Would Jurgen Klinsmann be more popular if he were American?
Even before Monday’s major win over Ghana, Jurgen Klinsmann enjoyed success with the U.S. team, and and yet some in the American soccer community remain skeptical, even hostile, toward the German coach. Why though? It’s an uncomfortable thought and a delicate subject, but is it because he’s a foreigner?
Former U.S. national team and current L.A. Galaxy head coach Bruce Arena came right out with it in a recent New York Times story: “I believe an American should be coaching the national team. I think the majority of the national team should come out of Major League Soccer. The people that run our governing body think we need to copy what everyone else does, when in reality, our solutions will ultimately come from our culture.
“Come on,” he added, “we can’t copy what Brazil does or Germany does or England does. When we get it right, it’s going to be because the solutions are right here. We have the best sports facilities in the world. Why can’t we trust in that?”
Last year, Arena also said this to ESPN The Magazine: “Players on the national team should be—and this is my own feeling—they should be Americans. If they’re all born in other countries, I don’t think we can say we are making progress.”
Of course, the players on the national team are Americans, at least as far as FIFA is concerned. Neither FIFA regulations nor United States citizenship rules define eligibility by birthplace. Many in Klinsmann’s team are the sons of American servicemen who have grown up in the German football system and were recruited to play for a nation they have spent little time in.

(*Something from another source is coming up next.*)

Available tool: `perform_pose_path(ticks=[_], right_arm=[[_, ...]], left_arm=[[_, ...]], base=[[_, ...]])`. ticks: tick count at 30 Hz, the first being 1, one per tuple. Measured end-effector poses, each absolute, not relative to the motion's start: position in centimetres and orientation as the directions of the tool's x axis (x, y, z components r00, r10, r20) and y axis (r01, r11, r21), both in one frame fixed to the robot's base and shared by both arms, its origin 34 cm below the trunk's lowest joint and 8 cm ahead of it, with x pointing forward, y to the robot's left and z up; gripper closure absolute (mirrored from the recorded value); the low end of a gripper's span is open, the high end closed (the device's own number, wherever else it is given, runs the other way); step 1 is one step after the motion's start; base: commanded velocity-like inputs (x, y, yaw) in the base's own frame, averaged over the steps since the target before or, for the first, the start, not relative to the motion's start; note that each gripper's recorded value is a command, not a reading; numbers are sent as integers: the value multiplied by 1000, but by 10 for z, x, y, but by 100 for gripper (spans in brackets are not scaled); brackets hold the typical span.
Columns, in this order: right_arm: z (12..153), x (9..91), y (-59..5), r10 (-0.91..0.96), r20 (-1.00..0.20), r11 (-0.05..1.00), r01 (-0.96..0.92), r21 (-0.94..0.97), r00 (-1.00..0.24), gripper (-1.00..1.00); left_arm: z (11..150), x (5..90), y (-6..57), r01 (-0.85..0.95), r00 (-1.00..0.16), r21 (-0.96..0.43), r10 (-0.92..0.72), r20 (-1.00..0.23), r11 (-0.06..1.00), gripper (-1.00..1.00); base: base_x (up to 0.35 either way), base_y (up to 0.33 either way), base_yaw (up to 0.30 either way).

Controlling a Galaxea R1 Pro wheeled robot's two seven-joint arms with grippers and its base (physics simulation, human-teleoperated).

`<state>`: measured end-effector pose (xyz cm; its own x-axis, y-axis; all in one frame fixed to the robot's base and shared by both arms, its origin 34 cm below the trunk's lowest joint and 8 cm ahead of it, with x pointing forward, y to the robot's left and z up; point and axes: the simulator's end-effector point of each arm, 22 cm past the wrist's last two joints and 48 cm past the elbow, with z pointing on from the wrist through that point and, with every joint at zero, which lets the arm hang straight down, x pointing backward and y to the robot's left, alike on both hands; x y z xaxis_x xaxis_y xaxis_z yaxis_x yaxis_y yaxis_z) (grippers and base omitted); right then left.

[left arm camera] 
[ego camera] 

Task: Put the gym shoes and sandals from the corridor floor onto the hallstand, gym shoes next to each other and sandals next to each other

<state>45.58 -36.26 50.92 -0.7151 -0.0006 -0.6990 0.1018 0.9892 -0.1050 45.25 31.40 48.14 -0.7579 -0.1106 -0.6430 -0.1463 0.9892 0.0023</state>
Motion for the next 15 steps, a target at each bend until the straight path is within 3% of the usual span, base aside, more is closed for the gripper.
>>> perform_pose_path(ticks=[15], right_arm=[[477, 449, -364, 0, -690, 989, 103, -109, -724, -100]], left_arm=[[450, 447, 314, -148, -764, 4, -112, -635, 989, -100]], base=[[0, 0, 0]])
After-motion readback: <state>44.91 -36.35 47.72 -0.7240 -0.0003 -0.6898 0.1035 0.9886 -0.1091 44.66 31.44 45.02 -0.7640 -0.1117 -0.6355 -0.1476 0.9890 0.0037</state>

“It’s different times now,” Klinsmann said in response to Arena’s comments. “We have a lot of kids breaking through in different countries based on where Americans have spread out in the world. For me personally, America is a melting pot, not only here in the U.S, but it’s a global melting pot.”
Klinsmann is not only national team coach but also technical director of U.S. Soccer, and his mission is not to fit in but to bring about positive change. He has challenged the American soccer establishment and has been more than willing to criticize the system and the players that it has produced.
And this is where he finds opposition. Almost every time he talks about the big picture, he upsets those who have been working to improve the game here over the past 20 years. When he questions youth soccer, he rankles coaches who have spent years trying to develop American players. When he criticizes the MLS calendar and urges his players to play in Europe, he upsets a league to which many have given years of unglamorous service. When he talks about U.S. teams needing to have a more proactive approach and impose themselves on games—describing that as being more American—he bruises the feelings of those who played on Arena’s and Bob Bradley’s teams, or at least those coaches.
In this sense, Klinsmann is no different from the highly-paid outside consultant brought into a corporation to criticize everything its hard-working staff has ever achieved. And he does this in an American soccer circle that is already hypersensitive to foreigners telling them that they’ve got it all wrong. I’ve heard the story of the English “coach” who could barely make his Sunday pub team back home but spends his summers getting paid to teach kids in the U.S. while better qualified Americans can’t get work at the same camps. Kyle Martino, the commentator and former player, has called it the “find-anyone-with-an-accent method.”
When he was a child, Martino has written, “This approach left us with a drunk Englishman named Simon who, when awake, would tell us about getting “stuck in” and “whipping the ball in the box. These weren’t exactly the blueprints for the beautiful game.”
Of course, Klinsmann, isn’t a drunk Englishman: He was one of the finest players in Europe in his day. He went on to coach Germany and Bayern Munich. He judges players not by the standards of what Arena so frequently calls the “American player” but by global standards. Everything he has done—in terms of nutrition, fitness, tactics, and motivation—is aimed toward bringing his players up to an elite international level, and he doesn’t seem to care who takes offense.
Some Americans hope that a national way of playing will emerge from the culture itself—”the solutions are right here,” as Arena puts it. The American soccer community is a relatively young and small one, but it has developed an identity: plucky boys ignored by mainstream sporting America, not taken seriously by the world, battling against the odds with their indomitable spirit. And there was a linear line of progress to that narrative: the U.S. started to beat Mexico, started qualifying for World Cups. The domestic leagues grew and attendances slowly increased.
That growth must contend with globalization’s invasive powers. American kids get home from practice to see Messi and Ronaldo in the Champions League, with the action described by commentators with foreign accents. The New York-New Jersey Metrostars are bought by Austrians and adopt the name of a European energy drink. NFL and MLB owners invest in soccer but in Premier League teams. The best clubs in the world come to the U.S. every summer to play in front of large crowds of their new American fans, many of whom openly disparage MLS.
Amid this disorientating, rapid change there was always the national team. Bob Bradley, like Bruce Arena before him, was an archetypal American coach. He came out of the college system, had studied the game intensely, served his time, and worked his way up. The team’s biggest star, Landon Donovan, had tried to make it in Europe but preferred to live in California and play in MLS. There was something reassuringly American about it all.
And then Bradley was fired and a German took over, marking the end of the linear progression for the national team. Some have embraced the change, others have shrugged, and still others have resisted. And the lighting rod for that resistance remains Jurgen Klinsmann.